Yesterday was our first day at the World Meeting of Families here in Philadelphia, Pennsylvania. We had a brief trip up on Monday and set up portions of the combined CESJ/CCC/EEI/CAFFAF booth on Monday afternoon. We were pleased to see that we are right next to “Priests for Life,” a group with name recognition that we thought might bring a few people over to where we are to see what “Economic Justice for the Family” might be.
The event is only a short walk from the hotel, right in the middle of the historic district. We’re near the house of Betsy Ross, we passed the grave of Benjamin Franklin, the Federal Reserve, and the U.S. Mint. Oddly, people seem to be in the habit of throwing small change onto Franklin’s grave, possibly in the belief that a penny tossed away is a penny earned. . . .

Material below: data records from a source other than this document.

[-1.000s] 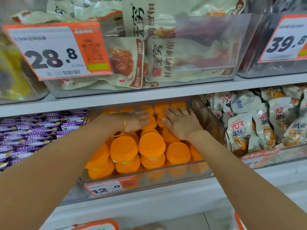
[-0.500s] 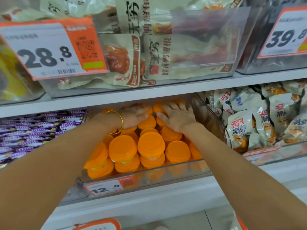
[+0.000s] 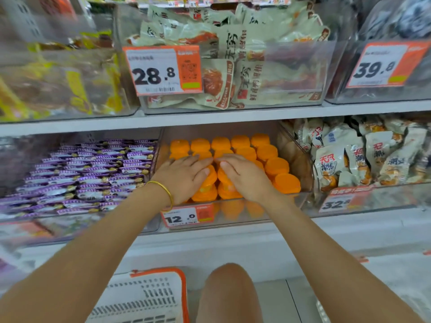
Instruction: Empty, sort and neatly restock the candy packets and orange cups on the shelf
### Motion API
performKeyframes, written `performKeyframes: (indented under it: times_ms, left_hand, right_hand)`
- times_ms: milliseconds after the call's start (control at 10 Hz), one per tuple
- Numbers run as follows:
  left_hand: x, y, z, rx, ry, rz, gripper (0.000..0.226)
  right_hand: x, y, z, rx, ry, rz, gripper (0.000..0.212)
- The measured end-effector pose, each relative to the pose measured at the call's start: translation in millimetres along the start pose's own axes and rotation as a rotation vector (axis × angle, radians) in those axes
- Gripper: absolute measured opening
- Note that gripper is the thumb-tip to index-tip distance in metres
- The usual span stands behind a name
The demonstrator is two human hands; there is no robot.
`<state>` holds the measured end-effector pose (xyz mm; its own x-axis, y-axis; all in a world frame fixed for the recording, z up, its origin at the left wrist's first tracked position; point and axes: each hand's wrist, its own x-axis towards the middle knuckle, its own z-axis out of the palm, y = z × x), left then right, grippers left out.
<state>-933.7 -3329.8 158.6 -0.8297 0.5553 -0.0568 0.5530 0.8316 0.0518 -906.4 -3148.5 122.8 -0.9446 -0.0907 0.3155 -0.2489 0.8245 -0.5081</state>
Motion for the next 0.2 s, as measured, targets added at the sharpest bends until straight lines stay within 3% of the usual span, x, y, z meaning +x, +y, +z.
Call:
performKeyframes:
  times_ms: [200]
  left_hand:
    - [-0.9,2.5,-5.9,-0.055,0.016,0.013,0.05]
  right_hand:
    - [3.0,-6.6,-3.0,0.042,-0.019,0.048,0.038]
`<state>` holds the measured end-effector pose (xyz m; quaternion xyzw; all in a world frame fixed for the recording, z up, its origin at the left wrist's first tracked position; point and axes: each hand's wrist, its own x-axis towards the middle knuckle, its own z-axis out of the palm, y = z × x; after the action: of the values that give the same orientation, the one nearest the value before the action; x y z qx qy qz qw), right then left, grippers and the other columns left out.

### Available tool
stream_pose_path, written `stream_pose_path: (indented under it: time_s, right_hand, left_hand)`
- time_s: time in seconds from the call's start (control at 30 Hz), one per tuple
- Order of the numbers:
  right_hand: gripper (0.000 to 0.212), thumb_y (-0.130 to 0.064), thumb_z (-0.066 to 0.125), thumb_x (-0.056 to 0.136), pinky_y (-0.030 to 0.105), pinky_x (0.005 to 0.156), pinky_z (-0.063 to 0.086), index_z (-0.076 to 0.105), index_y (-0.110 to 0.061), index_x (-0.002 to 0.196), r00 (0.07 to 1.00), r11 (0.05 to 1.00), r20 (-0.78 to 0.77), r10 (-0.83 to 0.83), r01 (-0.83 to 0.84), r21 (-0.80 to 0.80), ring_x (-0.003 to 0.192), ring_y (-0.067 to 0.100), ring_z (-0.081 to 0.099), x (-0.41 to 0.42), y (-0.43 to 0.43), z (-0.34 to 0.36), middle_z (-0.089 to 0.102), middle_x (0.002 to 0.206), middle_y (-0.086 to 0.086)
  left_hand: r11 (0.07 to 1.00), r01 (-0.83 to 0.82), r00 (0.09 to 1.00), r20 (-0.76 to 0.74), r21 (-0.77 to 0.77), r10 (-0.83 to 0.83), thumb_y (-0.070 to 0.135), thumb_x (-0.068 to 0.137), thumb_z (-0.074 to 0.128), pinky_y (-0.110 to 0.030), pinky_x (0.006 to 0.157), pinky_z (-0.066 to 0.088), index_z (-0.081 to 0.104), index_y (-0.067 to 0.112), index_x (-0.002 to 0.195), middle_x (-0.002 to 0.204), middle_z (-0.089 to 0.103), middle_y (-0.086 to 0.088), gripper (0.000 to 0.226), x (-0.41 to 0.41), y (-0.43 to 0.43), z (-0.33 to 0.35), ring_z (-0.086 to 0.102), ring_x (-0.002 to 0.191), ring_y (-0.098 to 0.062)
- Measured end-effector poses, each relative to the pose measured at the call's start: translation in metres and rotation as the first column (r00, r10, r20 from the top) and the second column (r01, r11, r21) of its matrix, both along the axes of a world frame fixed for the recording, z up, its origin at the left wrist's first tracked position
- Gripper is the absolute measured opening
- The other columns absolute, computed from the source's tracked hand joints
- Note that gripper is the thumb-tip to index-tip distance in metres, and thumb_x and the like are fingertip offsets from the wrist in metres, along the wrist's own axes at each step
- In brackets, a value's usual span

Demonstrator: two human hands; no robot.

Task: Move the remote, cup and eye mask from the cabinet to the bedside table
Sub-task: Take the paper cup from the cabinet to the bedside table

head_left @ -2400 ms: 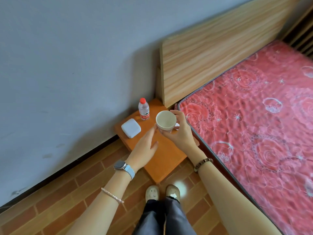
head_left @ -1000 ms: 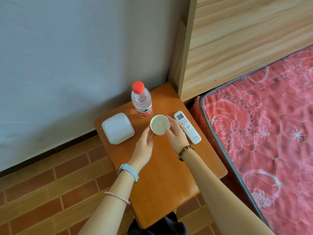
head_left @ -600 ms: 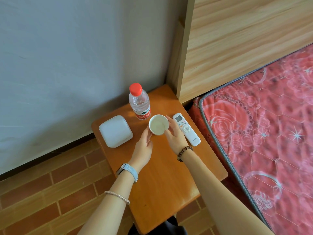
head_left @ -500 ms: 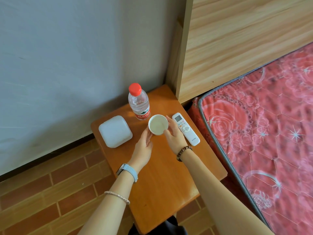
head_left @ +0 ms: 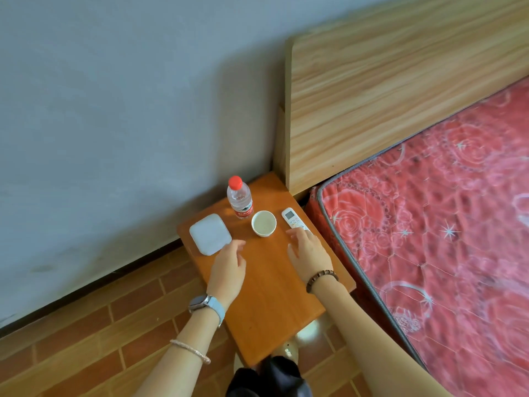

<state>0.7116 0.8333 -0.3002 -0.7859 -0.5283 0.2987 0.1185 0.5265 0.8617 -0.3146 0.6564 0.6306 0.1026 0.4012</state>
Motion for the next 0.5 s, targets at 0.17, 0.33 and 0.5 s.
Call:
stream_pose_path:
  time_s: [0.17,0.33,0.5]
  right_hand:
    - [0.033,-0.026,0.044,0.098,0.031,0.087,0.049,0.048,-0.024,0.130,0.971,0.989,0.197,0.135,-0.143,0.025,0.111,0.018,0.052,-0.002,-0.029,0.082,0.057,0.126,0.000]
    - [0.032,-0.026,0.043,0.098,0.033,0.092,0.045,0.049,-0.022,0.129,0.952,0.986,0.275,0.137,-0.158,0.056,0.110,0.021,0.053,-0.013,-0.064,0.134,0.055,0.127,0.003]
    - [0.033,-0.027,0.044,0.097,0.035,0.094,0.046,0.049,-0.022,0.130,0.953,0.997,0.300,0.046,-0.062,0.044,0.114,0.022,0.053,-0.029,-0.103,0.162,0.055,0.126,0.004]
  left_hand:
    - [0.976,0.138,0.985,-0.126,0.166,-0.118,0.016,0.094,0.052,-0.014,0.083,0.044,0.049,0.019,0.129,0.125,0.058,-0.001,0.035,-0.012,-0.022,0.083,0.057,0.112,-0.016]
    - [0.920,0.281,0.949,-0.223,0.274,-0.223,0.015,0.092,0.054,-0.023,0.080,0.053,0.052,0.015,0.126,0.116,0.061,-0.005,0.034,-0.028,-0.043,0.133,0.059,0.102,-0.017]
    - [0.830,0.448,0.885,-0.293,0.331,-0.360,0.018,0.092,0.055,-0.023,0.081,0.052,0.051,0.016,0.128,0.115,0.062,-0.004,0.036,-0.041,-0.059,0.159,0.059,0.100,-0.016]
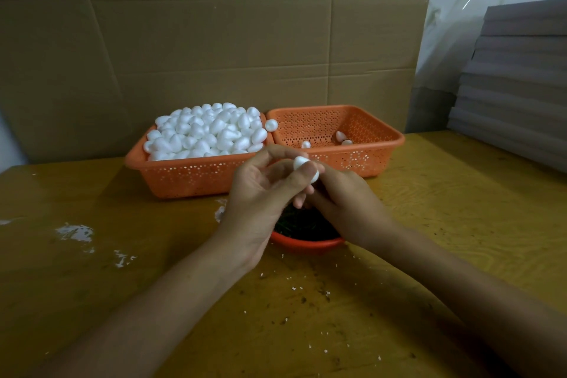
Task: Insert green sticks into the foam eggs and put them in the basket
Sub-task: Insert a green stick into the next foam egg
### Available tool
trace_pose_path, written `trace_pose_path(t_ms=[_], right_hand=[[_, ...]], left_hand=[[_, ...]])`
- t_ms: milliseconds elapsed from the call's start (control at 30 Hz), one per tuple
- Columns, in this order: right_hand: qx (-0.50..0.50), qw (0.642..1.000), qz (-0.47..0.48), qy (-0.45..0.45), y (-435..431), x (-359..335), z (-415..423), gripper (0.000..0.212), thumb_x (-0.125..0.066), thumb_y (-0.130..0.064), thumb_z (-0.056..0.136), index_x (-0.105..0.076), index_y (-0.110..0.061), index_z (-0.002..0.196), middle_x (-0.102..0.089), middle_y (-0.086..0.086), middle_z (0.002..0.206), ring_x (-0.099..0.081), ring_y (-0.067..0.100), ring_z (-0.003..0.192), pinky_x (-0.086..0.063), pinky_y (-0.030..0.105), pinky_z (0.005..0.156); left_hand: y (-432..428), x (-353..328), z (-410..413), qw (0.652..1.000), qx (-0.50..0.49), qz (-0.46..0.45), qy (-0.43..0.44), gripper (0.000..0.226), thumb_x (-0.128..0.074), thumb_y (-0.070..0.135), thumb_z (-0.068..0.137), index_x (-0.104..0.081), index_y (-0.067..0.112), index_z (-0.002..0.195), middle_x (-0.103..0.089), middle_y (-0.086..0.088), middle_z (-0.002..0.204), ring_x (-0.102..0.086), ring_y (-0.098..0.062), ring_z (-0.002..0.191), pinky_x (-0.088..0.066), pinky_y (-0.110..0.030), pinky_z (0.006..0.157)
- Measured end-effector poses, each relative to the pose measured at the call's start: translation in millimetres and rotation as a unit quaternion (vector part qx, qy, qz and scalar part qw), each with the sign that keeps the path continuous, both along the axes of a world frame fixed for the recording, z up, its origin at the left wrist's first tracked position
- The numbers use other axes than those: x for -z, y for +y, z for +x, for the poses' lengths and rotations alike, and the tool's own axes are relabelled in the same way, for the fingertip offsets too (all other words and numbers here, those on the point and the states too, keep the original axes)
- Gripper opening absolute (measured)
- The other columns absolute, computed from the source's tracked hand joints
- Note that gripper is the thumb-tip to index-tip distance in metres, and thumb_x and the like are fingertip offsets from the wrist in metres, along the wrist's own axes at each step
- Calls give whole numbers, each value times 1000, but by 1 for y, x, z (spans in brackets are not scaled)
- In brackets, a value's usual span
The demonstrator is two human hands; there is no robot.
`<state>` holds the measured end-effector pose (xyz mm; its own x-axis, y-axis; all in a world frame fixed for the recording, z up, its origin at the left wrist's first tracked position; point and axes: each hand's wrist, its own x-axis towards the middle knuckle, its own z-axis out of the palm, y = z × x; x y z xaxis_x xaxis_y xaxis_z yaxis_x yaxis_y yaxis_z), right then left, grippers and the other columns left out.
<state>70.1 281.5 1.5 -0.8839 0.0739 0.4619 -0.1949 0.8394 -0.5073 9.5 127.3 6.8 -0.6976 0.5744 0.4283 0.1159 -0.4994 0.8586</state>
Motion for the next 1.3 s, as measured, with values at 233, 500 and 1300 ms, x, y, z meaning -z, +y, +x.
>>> trace_pose_path(t_ms=[233,500,1300], right_hand=[[-17,994,-69,83,-3,4,0,12,-60,-19,105,-58,-9,98,-75,-7,83,-69,10,70,-54,40,66],[-66,944,-306,100,9,-1,-5,21,-58,-16,105,-54,4,99,-78,11,84,-71,23,70,-56,28,64],[-125,910,-386,84,22,-1,-6,13,-71,-13,96,-68,-1,101,-80,12,95,-71,13,70,-48,20,48]], left_hand=[[-2,5,-11,997,-73,-3,-16,17,-83,24,79,-78,15,93,-75,-6,86,-67,-15,77,-58,-31,75],[-2,3,-17,993,-61,20,-96,26,-79,25,82,-81,10,103,-77,-12,97,-72,-16,82,-59,-24,75],[-4,-1,-17,984,-57,41,-165,24,-68,3,97,-69,0,121,-75,-22,119,-73,-32,115,-61,-29,89]])
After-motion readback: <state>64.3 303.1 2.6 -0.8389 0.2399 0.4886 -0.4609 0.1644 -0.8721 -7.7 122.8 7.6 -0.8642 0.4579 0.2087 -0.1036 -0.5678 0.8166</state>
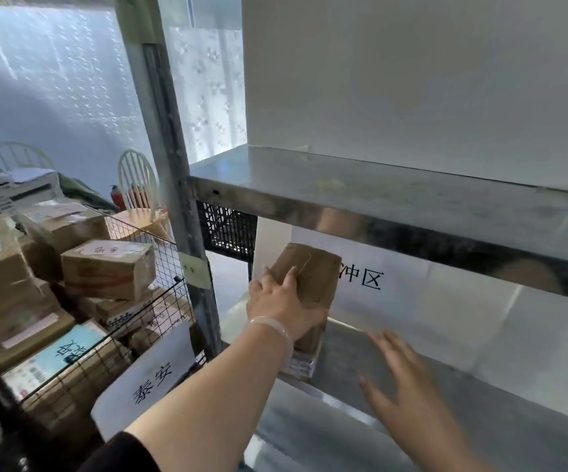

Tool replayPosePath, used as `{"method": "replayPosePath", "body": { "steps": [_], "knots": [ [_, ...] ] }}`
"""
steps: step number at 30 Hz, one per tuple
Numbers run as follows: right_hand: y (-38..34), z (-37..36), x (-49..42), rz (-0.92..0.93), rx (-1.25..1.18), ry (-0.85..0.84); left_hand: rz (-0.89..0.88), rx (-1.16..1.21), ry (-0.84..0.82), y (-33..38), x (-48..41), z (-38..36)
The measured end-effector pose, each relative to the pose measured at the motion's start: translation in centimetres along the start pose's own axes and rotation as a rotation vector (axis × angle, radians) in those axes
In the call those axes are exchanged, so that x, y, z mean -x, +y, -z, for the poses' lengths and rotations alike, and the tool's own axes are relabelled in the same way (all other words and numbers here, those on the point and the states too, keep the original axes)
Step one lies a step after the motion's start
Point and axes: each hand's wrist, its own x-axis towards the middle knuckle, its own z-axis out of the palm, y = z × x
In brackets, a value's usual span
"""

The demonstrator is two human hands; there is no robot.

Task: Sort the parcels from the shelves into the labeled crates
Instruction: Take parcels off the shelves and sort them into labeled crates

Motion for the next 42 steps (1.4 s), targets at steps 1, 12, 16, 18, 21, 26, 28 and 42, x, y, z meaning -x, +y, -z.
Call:
{"method": "replayPosePath", "body": {
  "steps": [1,12,16,18,21,26,28,42],
  "knots": [
    [0.4,0.1,-0.3,-0.002,-0.012,-0.008,0.005,0.053,0.024,0.0,0.1,-0.2],
    [-2.7,-0.3,-4.2,-0.147,-0.921,-0.288,0.197,1.408,-0.003,-2.7,7.1,-1.6],
    [-3.7,-1.5,-3.8,-0.088,-0.997,-0.317,0.2,1.584,0.0,-4.4,9.6,-2.3],
    [-4.2,-2.2,-3.6,-0.073,-1.05,-0.324,0.23,1.641,0.025,-5.4,10.7,-2.2],
    [-5.4,-3.1,-3.4,-0.059,-1.053,-0.354,0.289,1.664,0.055,-6.7,12.2,-1.7],
    [-7.3,-4.5,-2.5,0.214,-0.661,-0.151,0.25,1.35,0.205,-8.5,13.9,-0.7],
    [-8.5,-4.9,-1.8,0.36,-0.437,-0.085,0.231,1.385,0.232,-8.8,14.6,0.0],
    [-20.4,-9.7,1.5,0.631,-0.308,-0.191,0.344,1.426,0.46,-17.4,22.5,5.9]
  ]
}}
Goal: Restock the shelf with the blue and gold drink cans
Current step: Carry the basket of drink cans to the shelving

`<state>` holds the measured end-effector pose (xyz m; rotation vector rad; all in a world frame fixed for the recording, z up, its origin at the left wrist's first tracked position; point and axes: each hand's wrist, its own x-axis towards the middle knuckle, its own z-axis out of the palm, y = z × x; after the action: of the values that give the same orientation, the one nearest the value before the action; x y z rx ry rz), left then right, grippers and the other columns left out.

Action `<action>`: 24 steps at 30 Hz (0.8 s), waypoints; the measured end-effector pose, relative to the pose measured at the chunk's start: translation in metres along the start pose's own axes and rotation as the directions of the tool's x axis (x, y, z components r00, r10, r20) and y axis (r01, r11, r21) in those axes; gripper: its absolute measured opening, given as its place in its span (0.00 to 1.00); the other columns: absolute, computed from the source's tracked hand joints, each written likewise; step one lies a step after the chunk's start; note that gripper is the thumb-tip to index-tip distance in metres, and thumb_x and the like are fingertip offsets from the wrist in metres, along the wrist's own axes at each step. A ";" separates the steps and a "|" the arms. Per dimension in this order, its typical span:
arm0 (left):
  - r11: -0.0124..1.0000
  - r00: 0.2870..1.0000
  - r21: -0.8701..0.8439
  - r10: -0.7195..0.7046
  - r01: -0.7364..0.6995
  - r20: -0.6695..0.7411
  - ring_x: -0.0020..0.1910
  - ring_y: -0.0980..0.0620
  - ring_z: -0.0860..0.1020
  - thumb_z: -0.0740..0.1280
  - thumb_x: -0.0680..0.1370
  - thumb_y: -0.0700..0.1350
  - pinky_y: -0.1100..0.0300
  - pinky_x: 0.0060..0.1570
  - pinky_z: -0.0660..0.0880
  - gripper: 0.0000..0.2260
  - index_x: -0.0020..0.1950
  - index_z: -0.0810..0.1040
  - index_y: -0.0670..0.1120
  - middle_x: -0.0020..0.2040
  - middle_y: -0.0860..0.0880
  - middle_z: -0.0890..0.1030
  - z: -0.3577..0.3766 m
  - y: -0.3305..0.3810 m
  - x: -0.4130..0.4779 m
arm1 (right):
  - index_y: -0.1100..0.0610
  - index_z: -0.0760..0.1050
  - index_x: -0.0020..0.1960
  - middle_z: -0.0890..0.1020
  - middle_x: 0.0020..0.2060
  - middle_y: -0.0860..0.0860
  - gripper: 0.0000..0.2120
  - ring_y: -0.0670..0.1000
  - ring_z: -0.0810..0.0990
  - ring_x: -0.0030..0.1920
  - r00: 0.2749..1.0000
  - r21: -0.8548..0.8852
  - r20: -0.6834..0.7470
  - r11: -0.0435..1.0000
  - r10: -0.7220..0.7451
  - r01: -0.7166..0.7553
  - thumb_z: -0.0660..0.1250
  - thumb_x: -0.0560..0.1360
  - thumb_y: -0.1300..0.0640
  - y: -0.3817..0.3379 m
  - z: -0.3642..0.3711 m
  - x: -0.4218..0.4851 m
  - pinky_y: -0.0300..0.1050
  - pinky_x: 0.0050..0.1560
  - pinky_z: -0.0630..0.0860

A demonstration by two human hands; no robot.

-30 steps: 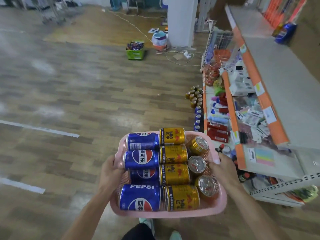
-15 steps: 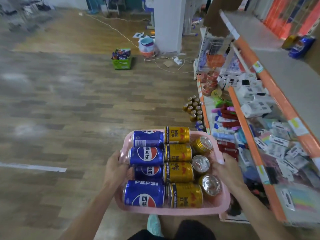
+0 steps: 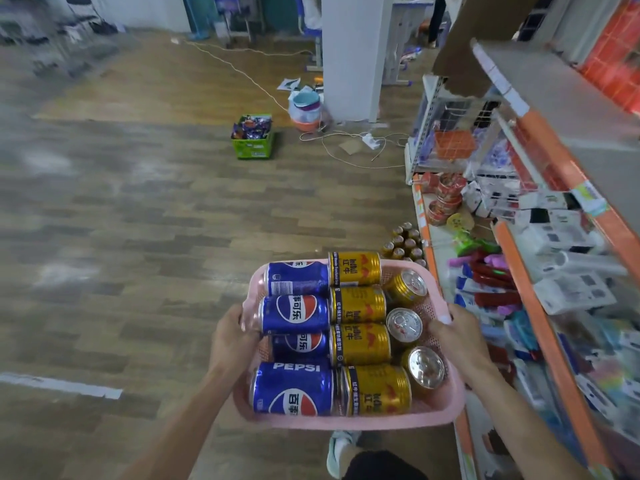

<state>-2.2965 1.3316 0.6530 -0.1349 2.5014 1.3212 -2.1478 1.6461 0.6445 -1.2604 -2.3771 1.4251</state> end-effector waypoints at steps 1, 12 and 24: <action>1.000 1.000 0.003 -0.007 0.007 0.001 0.37 0.49 0.82 0.67 0.79 0.36 0.57 0.29 0.77 0.04 0.46 0.75 0.43 0.40 0.46 0.83 0.004 0.007 0.014 | 0.56 0.77 0.43 0.81 0.37 0.55 0.07 0.56 0.80 0.37 1.000 -0.011 0.003 1.000 -0.007 0.007 0.67 0.74 0.67 -0.007 0.001 0.018 0.51 0.40 0.75; 0.999 0.998 -0.019 -0.050 0.050 0.035 0.40 0.51 0.84 0.69 0.78 0.36 0.60 0.32 0.77 0.05 0.50 0.77 0.44 0.42 0.47 0.84 0.045 0.091 0.162 | 0.55 0.78 0.44 0.83 0.35 0.55 0.08 0.53 0.81 0.33 1.000 -0.029 -0.012 1.000 0.005 -0.005 0.69 0.72 0.68 -0.082 0.006 0.181 0.45 0.34 0.71; 0.995 0.982 0.096 0.014 -0.033 0.186 0.36 0.52 0.78 0.65 0.76 0.31 0.61 0.30 0.71 0.08 0.46 0.73 0.44 0.40 0.47 0.81 0.095 0.194 0.393 | 0.59 0.75 0.38 0.79 0.33 0.57 0.08 0.56 0.75 0.33 0.973 0.032 -0.175 0.989 0.149 -0.146 0.68 0.73 0.69 -0.164 0.041 0.349 0.48 0.34 0.69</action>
<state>-2.6915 1.5442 0.6332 0.0385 2.4104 1.1584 -2.4932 1.8227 0.6393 -1.5185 -2.1905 1.3070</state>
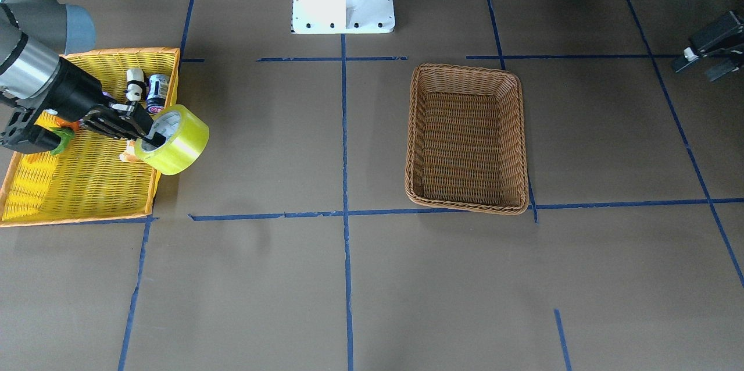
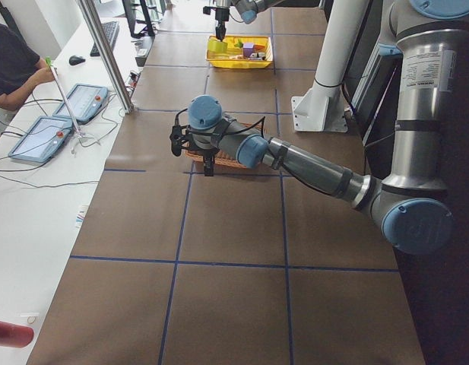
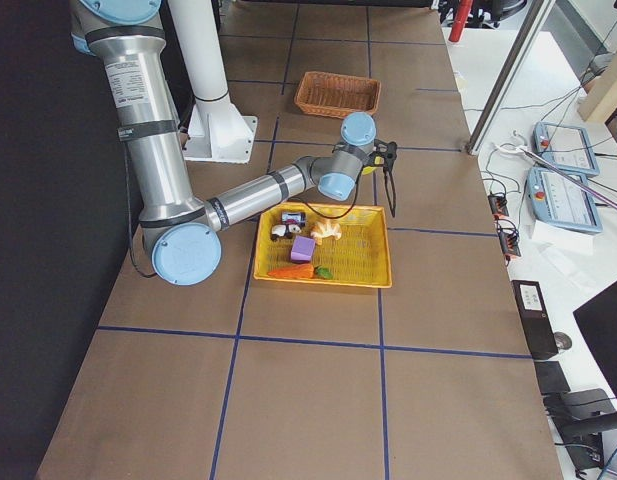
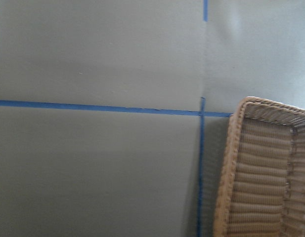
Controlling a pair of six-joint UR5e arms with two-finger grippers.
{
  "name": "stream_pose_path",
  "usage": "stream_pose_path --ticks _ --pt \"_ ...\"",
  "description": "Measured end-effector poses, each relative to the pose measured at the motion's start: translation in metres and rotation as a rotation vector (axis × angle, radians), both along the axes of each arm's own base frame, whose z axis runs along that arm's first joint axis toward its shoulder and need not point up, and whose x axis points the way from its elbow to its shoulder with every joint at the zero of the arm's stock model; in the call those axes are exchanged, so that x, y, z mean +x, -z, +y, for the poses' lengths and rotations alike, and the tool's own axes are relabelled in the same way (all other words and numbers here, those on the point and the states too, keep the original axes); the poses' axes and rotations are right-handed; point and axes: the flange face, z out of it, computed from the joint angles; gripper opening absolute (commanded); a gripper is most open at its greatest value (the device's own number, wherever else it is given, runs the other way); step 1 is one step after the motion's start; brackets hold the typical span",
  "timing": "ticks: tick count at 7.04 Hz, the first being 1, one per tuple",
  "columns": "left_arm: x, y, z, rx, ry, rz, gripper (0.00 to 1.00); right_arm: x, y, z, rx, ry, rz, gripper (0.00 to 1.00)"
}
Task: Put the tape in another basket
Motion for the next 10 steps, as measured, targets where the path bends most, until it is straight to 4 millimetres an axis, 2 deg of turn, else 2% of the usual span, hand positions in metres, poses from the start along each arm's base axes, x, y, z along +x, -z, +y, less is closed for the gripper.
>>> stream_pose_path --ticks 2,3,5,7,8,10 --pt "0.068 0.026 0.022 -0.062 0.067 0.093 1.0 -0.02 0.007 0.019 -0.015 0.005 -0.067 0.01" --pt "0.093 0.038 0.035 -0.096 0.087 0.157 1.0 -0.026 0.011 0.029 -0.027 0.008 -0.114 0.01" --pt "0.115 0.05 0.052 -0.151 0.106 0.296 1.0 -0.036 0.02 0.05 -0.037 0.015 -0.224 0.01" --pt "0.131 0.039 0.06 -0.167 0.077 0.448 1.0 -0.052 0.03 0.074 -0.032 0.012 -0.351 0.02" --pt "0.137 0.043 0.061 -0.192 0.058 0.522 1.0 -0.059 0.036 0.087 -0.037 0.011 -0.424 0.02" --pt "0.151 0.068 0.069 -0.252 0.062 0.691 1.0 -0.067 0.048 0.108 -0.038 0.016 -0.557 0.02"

Although the event is very large, everyone seems cheerful (sometimes determinedly so), and we had more people stopping by and having some conversations than we really anticipated, especially the first day. Most people took a copy of our article from Homiletic and Pastoral Review, “Pope Francis and the Just Third Way.”
We’ve met a number of people who could turn out to be significant, both in what we can do for them, and that they can do for us. Primarily, of course, is to introduce people to the potential of the Just Third Way to get the world out of the hole it’s in, thanks in large measure to the prevalence of Keynesian economics.
First was an old friend from college, Mr. Terry Poplava, who is now Executive Director of Marketing and Sales for Our Sunday Visitor, Inc., in Huntington, Indiana. Our Sunday Visitor has a very nice display, and are doing interviews throughout the event. We traded materials with Terry.
Right after that we briefly met with Father Frank Pavone of Priests for Life. He said he was aware of the Just Third Way as a potential pro-life economic agenda, and wanted to discuss it with us when he gets the chance. As an important speaker at the event, Father Pavone is, as you might expect, very busy.
We then had an extended conversation — possibly an hour and a half or more — with Father Denis Wilde, Associate Director of Priests for Life. Father Wilde is aware of the significance of the notorious Dred Scott decision of 1857, but did not know about the Slaughterhouse Cases of 1873, cited as a precedent in Roe v. Wade a century later — as constitutional scholar William Crosskey noted in his monumental Politics and the Constitution in the History of the United States (1953), the Fourteenth Amendment was adopted in part to overturn Scott v. Sandford, and the Supreme Court used the opinion in the Slaughterhouse Cases to nullify the Fourteenth Amendment . . . giving the Supreme Court the power to reinterpret the entire Constitution by imputing different meanings to the words of the document.
As we noted, a number of people took materials, and we expect even more to do so today.